**What you need to do:**
From the records below, copy every line that contains the word "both".

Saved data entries
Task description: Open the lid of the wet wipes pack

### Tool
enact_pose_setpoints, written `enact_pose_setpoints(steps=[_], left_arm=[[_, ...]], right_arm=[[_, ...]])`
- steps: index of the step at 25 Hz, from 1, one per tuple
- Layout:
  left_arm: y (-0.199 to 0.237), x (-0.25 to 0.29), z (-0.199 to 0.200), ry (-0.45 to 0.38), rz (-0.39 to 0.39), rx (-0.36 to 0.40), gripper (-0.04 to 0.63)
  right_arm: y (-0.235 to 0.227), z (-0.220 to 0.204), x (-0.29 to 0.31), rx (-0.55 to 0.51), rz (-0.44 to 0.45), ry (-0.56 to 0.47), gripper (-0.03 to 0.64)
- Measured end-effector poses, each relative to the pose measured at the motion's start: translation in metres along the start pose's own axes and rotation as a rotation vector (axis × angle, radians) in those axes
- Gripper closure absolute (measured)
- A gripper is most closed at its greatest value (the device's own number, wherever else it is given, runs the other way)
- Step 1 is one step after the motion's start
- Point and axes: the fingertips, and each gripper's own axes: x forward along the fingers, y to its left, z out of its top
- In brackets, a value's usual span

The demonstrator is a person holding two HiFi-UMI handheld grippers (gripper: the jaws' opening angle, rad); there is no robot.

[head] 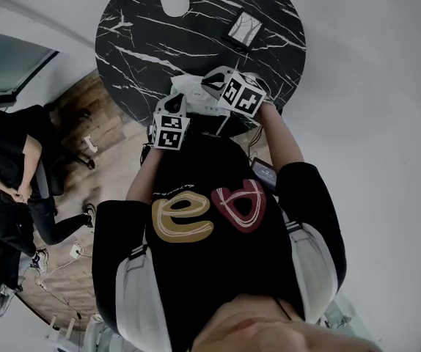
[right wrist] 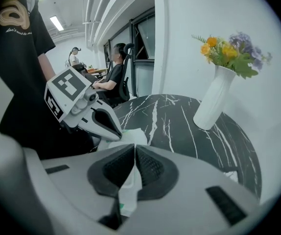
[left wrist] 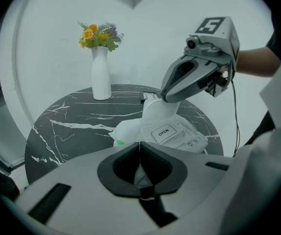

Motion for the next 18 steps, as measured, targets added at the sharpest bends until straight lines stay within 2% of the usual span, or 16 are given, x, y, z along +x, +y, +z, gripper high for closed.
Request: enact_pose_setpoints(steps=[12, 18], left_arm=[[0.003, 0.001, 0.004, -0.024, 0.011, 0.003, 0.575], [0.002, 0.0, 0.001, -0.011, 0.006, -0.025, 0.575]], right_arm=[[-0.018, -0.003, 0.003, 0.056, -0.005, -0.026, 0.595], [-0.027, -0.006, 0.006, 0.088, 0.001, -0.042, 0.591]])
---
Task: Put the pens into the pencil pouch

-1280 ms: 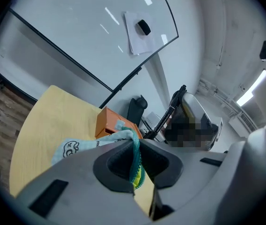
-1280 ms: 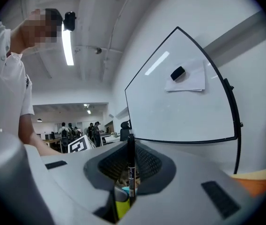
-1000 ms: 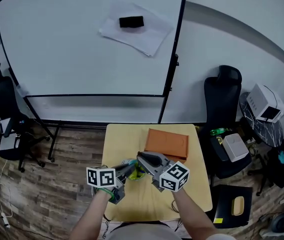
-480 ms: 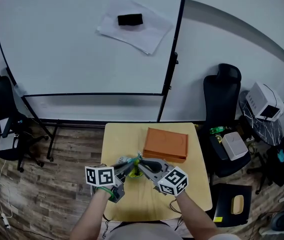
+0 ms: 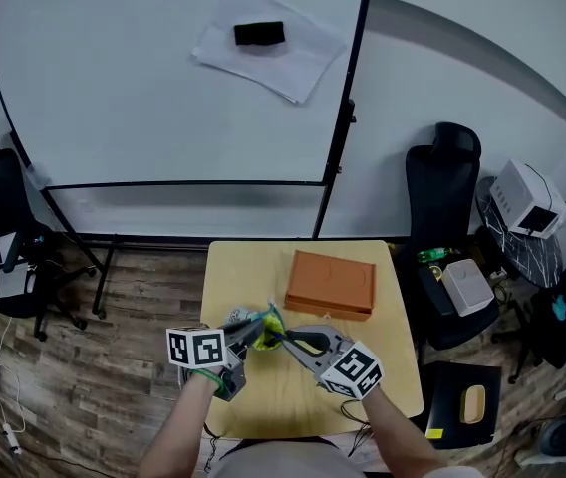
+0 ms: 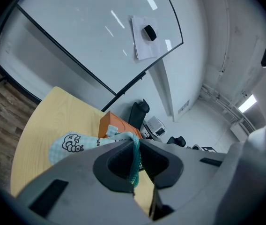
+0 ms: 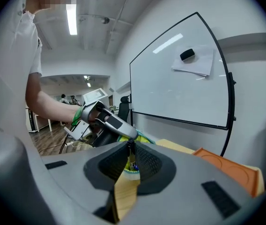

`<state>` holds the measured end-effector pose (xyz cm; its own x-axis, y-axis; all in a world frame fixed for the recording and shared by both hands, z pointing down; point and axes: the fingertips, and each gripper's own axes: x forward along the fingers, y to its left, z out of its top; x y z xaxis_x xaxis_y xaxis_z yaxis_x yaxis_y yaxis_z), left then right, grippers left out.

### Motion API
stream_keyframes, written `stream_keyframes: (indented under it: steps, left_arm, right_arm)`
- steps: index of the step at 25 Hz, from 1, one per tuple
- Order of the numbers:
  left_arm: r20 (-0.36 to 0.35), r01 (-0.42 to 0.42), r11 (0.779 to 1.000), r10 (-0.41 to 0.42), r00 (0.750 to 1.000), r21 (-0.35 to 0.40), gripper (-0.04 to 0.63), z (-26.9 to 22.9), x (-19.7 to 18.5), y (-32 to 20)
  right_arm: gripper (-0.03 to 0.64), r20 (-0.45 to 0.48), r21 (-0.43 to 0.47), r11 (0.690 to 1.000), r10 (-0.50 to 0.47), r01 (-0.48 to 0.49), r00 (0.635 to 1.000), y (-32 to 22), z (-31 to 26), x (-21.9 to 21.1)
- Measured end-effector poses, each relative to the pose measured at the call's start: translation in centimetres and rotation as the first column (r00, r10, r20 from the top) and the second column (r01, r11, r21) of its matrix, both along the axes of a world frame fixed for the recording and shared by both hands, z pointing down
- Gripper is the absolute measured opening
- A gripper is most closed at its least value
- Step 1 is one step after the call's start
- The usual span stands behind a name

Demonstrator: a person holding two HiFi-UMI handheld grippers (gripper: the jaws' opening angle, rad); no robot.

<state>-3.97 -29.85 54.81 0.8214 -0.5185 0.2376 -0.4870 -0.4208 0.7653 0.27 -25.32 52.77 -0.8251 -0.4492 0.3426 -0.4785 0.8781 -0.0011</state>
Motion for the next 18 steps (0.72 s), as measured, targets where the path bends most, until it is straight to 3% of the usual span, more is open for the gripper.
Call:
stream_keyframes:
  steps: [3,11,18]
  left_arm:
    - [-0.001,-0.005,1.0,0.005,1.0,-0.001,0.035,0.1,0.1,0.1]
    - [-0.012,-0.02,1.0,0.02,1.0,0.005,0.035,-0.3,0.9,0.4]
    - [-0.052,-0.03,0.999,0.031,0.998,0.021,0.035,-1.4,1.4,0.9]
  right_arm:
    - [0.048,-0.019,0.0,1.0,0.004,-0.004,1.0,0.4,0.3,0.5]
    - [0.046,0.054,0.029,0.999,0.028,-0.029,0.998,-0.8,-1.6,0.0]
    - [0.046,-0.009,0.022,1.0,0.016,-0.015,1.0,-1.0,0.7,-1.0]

**Your solution:**
`<state>` holds the measured end-effector pose (xyz cm; its own x-axis, y-axis; all in a world frame fixed for the recording and shared by both hands, z pointing down; point and axes: the fingertips, and each gripper's own axes: x forward along the fingers, y to its left, z out of its top; x y z xaxis_x xaxis_y xaxis_z yaxis_x yaxis_y yaxis_z), left then right, grippers left out.
- Measured end-effector poses, each relative to the pose measured at the call's start: translation in centimetres and rotation as the first column (r00, r10, r20 from the top) and the second column (r01, r11, r21) of its matrix, both along the axes of a world frame fixed for the recording and shared by both hands, z pointing down

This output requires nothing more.